For Ryan, it isn’t about deficits. It’s about low taxes and small government. Indeed, his fiscal plan cuts taxes so deeply that even with substantial spending reductions, he wouldn’t balance the budget until at least mid-century.

Over the past few years, Ryan has scaled back his tax reform. His original Roadmap would have collapsed today’s six tax rates to just 2 (10 percent and 23 percent), abolished all taxes on capital gains and dividends, replaced the refundable tax credits that provide the basic safety net for low-income working families with a bigger standard deduction, and dumped the corporate income tax for a consumption tax.

The most recent House budget, however, was more mainstream GOP fare. It would cut the top individual rate to 25 percent (Romney would cut it to 28 percent), tax investment income at no more than 15 percent (like Romney), and keep the corporate income tax but lower the top rate to 25 percent (as would Romney).

The Tax Policy Center estimates the revenue elements of the House budget would add about $4.5 trillion to the deficit over 10 years, and raise only about 15.5 percent of GDP in revenues.
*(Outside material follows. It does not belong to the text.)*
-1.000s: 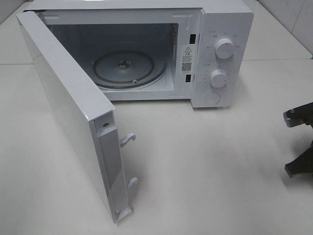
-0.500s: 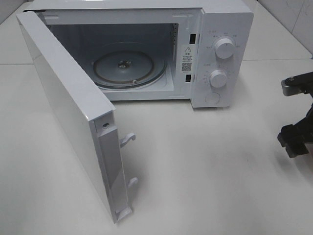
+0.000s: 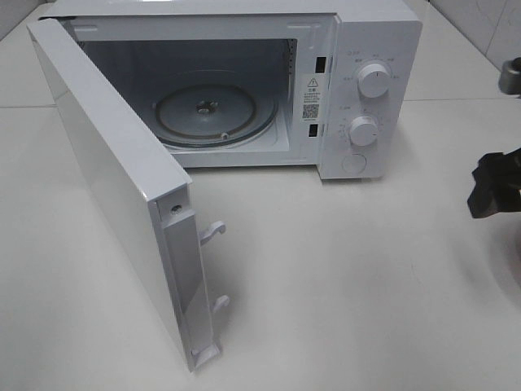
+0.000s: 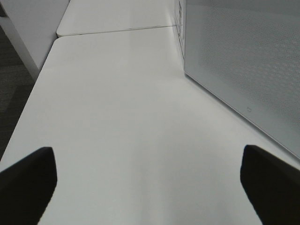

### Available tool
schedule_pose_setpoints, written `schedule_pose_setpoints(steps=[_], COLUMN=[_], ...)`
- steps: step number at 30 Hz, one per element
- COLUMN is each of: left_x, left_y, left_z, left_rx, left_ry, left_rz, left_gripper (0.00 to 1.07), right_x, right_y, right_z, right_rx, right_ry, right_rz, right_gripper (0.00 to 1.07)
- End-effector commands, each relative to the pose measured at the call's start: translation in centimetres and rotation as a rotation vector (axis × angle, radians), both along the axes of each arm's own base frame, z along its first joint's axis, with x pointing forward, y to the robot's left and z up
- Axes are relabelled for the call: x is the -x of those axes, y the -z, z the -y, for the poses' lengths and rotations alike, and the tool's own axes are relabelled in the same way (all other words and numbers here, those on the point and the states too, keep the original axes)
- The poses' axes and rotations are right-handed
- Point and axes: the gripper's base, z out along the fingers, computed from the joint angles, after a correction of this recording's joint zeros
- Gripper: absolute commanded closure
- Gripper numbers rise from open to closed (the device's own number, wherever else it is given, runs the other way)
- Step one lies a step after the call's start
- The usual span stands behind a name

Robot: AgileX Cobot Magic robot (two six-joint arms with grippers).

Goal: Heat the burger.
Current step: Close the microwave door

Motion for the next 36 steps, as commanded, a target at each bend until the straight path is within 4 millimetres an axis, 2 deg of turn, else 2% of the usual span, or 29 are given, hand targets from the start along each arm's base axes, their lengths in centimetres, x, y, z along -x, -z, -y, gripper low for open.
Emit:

Ryan would offset some of this by cutting back tax deductions, credits, and exclusions. Like Romney, Ryan won’t say exactly how. But unlike the man at the top of the ticket, I get the sense Ryan can’t wait to do so. In our 2009 interview, he spoke with great enthusiasm about how he’d defeat the lobbyists who protect these tax breaks.

In ’09, Ryan said he’d replace the tax exclusion for employer-sponsored health insurance with a refundable tax credit. GOP presidential nominee John McCain backed that idea in 2008, but Romney has, so far, been unwilling to go there.

Even more controversy will come on the spending side, where Ryan has consistently proposed deep cuts in government programs: He’d slash Medicaid by $800 billion over 10 years, shift Medicare from a guaranteed insurance program to one where seniors get a government subsidy to buy their own coverage, and chop all other spending from about 13 percent of Gross Domestic Product to about 4 percent. Here, again, Romney has been far less specific.

Like it or not, Romney now owns Ryan’s agenda. In a different world, Obama would present his own serious alternative deficit reduction plan, not just attack Ryan’s. If he did so, we might have the kind of fiscal debate so many of us hope for. But in the real world, Ryan’s ideas will be red meat.